In un simile scenario che metteva seriamente a rischio l’unità monetaria europea, era presumibile che, prima o dopo, l’Europa sarebbe intervenuta presentandoci il conto. E così è stato!

Negare con accanimento l’evidenza dei fatti, ha segnato inesorabilmente il declino politico di Silvio Berlusconi. L’estemporaneità delle sue pubbliche boutade, laddove si chiedeva un contegno eticamente impeccabile; la sfacciataggine con cui commentava in Italia e all’estero gli scandali sessuali che lo vedovano protagonista, a volte riferendovisi finanche durante le conferenze stampa con i capi di stato stranieri; quell’eterno sorriso da giullare di corte con cui si presentava ai consessi nazionali e internazionali per ammaliarsi tutti; le corna fatte a chi gli stava davanti durante la foto ufficiale di un summit internazionale hanno fatto il resto. Se a tutto ciò aggiungiamo le reiterate rassicurazioni che il governo italiano si sarebbe impegnato a varare riforme urgenti per rimettere in ordine i conti del paese rilanciando la produttività, senza mai farlo davvero per non inimicarsi  una parte dell’elettorato di centrodestra, ecco spiegato il motivo per cui alla fine l’Europa e i mercati l’hanno fatto fuori. Ha ragione Giuliano Ferrara quando dice che a segnare la fine politica di Silvio Berlusconi sono stati i mercati e l’Europa. Dovrebbe però aggiungere, “perché non potevano permettere che un guitto, amante delle barzellette e dei festini a base di bunga bunga, mandasse all’aria un progetto di stabilità politica e monetaria quali sono l’Unione europea e la moneta unica”.

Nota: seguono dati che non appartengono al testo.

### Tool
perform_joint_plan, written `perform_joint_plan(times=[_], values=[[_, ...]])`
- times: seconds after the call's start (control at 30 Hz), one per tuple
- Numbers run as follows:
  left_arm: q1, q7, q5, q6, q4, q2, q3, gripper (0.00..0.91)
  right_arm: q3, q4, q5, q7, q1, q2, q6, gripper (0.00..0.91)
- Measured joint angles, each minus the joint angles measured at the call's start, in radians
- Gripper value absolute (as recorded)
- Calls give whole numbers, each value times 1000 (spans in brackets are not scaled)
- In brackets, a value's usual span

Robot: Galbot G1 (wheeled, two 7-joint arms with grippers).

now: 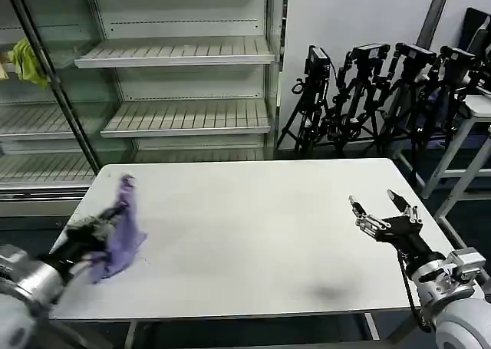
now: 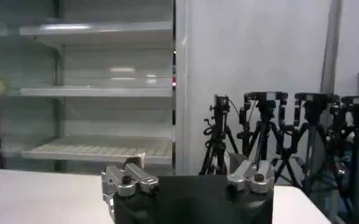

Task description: Fold and organize the clothes.

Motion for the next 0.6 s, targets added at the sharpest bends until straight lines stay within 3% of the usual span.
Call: perform_joint_plan(times=[0.3, 0.6], values=[[-51, 1, 95, -18, -6, -117, 295, 131, 0, -2, -16, 6, -16, 13, -9, 907], [-114, -19, 157, -36, 42, -212, 486, 121, -22, -11, -37, 9, -14, 15, -14, 907]])
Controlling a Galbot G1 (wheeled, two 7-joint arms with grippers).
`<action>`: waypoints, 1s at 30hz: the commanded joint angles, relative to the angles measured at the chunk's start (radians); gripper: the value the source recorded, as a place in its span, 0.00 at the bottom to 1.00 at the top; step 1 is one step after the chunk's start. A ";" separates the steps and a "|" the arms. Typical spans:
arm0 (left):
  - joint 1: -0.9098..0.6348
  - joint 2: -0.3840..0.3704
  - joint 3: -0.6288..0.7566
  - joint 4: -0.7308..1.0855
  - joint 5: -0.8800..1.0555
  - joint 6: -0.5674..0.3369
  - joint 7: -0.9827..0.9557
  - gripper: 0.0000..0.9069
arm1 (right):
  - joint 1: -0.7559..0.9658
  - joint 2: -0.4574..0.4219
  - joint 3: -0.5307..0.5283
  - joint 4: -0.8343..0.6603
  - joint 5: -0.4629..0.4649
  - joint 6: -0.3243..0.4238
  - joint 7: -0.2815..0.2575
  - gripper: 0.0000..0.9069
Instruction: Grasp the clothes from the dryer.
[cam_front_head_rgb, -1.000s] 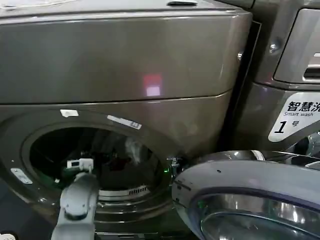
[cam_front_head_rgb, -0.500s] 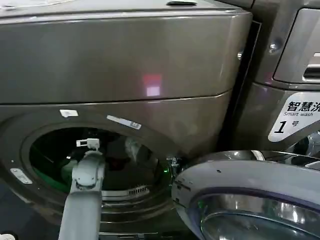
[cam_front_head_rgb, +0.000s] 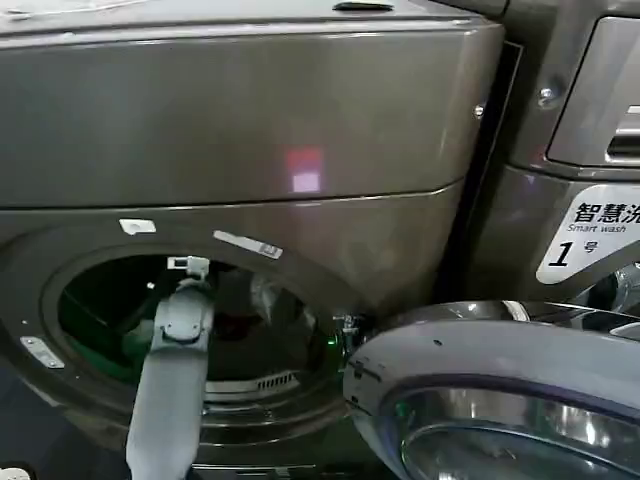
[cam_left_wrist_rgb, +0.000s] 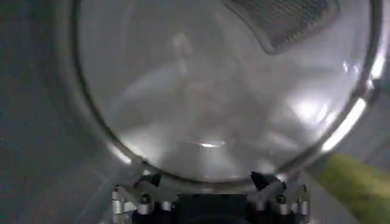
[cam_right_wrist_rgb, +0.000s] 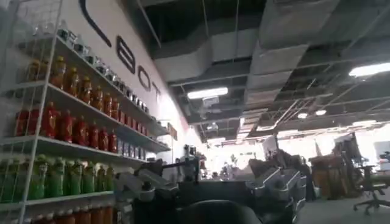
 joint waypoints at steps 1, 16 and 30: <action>-0.129 0.019 -0.009 0.161 0.843 -0.274 0.513 1.00 | 0.000 -0.002 0.000 0.003 0.000 -0.001 -0.004 1.00; -0.229 0.054 -0.023 0.235 0.964 -0.631 1.052 1.00 | 0.009 -0.002 -0.016 -0.001 -0.019 0.002 -0.009 1.00; -0.266 0.051 -0.023 0.291 0.970 -0.754 1.124 1.00 | 0.005 -0.008 -0.016 -0.010 -0.023 0.005 -0.009 1.00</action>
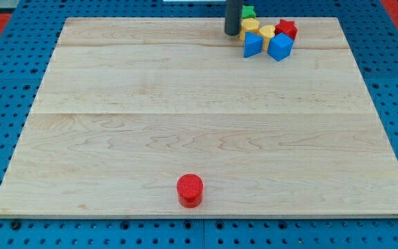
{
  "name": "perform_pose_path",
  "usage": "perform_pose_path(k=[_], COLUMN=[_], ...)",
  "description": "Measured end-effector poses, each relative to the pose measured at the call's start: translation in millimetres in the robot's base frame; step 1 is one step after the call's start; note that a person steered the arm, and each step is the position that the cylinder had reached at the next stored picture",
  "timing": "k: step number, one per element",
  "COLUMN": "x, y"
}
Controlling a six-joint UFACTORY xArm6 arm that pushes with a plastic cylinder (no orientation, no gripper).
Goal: Move the red circle to the bottom left of the blue triangle
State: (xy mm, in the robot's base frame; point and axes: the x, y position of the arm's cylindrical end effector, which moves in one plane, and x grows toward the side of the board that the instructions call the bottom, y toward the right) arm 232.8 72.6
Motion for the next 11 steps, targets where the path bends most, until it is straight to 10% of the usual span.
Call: perform_pose_path(k=[2, 5, 7, 9, 11], x=[52.9, 352.7, 386.3, 385.6, 384.2], y=[-89.8, -205.0, -184.9, -25.7, -65.1])
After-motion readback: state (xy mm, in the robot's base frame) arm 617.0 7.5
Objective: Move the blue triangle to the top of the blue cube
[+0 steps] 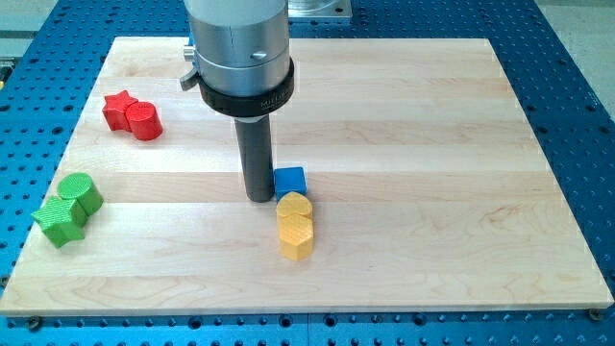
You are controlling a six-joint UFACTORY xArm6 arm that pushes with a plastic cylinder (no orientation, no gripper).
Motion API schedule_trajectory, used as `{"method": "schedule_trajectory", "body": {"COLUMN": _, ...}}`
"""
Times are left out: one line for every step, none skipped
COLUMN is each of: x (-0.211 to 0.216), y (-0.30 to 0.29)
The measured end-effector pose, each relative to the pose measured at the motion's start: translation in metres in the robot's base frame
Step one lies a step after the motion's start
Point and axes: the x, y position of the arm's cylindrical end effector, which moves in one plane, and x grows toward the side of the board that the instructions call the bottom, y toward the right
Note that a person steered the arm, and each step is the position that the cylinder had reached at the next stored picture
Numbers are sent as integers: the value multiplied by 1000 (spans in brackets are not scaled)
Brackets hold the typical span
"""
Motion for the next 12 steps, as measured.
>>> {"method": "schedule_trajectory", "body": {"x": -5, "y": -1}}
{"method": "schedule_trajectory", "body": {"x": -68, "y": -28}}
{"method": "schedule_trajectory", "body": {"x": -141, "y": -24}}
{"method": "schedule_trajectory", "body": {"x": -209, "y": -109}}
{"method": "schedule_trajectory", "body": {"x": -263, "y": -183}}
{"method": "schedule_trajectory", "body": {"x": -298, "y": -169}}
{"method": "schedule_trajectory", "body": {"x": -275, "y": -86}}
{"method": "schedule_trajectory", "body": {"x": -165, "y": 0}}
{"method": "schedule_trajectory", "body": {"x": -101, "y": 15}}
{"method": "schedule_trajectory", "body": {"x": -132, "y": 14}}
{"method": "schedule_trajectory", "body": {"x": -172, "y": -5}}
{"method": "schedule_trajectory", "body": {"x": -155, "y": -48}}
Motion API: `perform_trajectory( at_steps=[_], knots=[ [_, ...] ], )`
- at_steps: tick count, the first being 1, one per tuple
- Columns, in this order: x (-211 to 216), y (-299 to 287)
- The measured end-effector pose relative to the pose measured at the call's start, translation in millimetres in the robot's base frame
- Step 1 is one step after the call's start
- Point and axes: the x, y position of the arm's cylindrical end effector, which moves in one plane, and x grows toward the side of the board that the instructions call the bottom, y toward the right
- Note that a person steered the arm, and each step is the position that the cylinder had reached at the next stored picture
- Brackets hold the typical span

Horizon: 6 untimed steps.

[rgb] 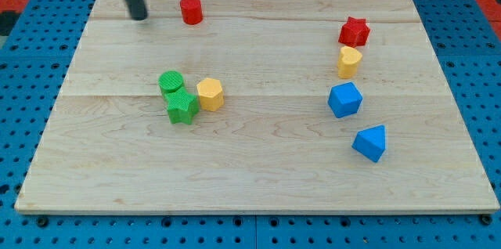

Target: Move the red circle diagonally top left to the red star

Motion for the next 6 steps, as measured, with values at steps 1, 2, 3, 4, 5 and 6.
perform_trajectory(
  at_steps=[1,2,3,4,5,6],
  knots=[
    [-5.1,115.9],
    [-15.7,209.9],
    [-17.5,180.2],
    [-45.9,186.3],
    [-46.9,215.6],
    [-39.2,267.5]
  ],
)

Fino all’ultimo Napolitano ha sperato in un ravvedimento del Presidente del Consiglio, forse auspicando che seguisse l’esempio di Zapatero in Spagna il quale, preso atto della crisi economica nel suo paese, si è impegnato a varare le riforme necessarie per superarla, quindi a dimettersi perché si riandasse subito al voto a conferma che la stabilità politica di un paese è fondamentale per allontanarlo dalla speculazione finanziaria.
Da noi tutto questo non è avvenuto. Si è preferito inviare letterine di buoni propositi all’Unione europea, sperando che vi desse credito, quando invece era necessario agire subito. Non facendolo ci si è politicamente suicidati.
Speriamo che non si sia irrimediabilmente compromesso il paese!